De fait, l’équation laitière européenne a bon nombre d’inconnues qui rendent sa résolution difficile : évolution des marchés, situation des entreprises, stratégies syndicales, budget européen… cela fait beaucoup d’inconnues pour une activité qui mobilise encore près de 100 000 éleveurs français.
Grève ou pas grève
Ces éleveurs sont, eux-mêmes, très divisés sur les solutions au problème laitier.
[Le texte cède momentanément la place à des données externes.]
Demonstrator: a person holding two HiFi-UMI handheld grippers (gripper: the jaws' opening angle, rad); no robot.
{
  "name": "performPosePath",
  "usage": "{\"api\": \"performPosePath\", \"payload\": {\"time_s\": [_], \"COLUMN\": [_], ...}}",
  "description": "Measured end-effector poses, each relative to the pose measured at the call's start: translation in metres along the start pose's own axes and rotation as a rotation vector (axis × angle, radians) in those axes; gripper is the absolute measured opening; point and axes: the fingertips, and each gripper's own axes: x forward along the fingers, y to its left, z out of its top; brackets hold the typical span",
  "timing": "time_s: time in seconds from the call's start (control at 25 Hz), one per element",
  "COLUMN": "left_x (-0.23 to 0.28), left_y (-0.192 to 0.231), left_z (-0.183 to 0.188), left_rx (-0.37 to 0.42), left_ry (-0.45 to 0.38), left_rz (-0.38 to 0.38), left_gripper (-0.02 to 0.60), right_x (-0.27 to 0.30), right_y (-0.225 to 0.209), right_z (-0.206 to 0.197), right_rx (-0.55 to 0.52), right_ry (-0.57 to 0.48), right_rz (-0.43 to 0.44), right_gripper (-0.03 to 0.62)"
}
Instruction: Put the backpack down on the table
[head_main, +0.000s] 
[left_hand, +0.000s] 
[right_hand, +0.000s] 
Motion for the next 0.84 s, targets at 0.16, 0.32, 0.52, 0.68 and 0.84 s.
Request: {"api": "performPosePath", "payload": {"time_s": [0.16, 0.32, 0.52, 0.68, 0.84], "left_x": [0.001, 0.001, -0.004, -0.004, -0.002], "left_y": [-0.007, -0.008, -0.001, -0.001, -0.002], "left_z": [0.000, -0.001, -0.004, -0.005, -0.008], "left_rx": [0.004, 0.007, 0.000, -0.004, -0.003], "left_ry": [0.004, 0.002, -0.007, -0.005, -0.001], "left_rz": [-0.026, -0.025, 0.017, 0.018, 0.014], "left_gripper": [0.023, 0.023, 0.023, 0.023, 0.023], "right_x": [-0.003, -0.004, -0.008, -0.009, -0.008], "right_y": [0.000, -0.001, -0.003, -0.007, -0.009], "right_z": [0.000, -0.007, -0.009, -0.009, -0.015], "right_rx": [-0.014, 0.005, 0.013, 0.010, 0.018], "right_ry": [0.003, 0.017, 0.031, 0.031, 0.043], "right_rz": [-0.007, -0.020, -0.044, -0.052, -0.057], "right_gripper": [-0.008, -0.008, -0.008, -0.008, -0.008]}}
D’un côté la FNSEA et son association spécialisée laitière, la FNPL, comptent sur une solution interprofessionnelle, sur la base de l’accord sur le prix du lait du 3 juin et d’une future contractualisation entre éleveurs et industriels. De l’autre, les syndicats minoritaires qui se sont retrouvés, un temps, autour de la manifestation d’un millier de producteurs européens à Strasbourg. La Coordination, avec l’Apli (association de producteurs de lait) et l’EMB (European marketing Board) tentent, depuis plusieurs semaines, de mettre en place les conditions d’une grève des livraisons de lait tandis que la Confédération paysanne n’envisage cette hypothèse qu’en dernier recours. Elle opte plutôt pour une baisse de 5 % ou 7 % du quota laitier. Une position vivement condamnée par la FNSEA : « ni la démagogie de la grève du lait, ni les tirades faciles syndicales ne sont des solutions » affirme un communiqué commun aux JA, à la FNSEA et à la FNPL.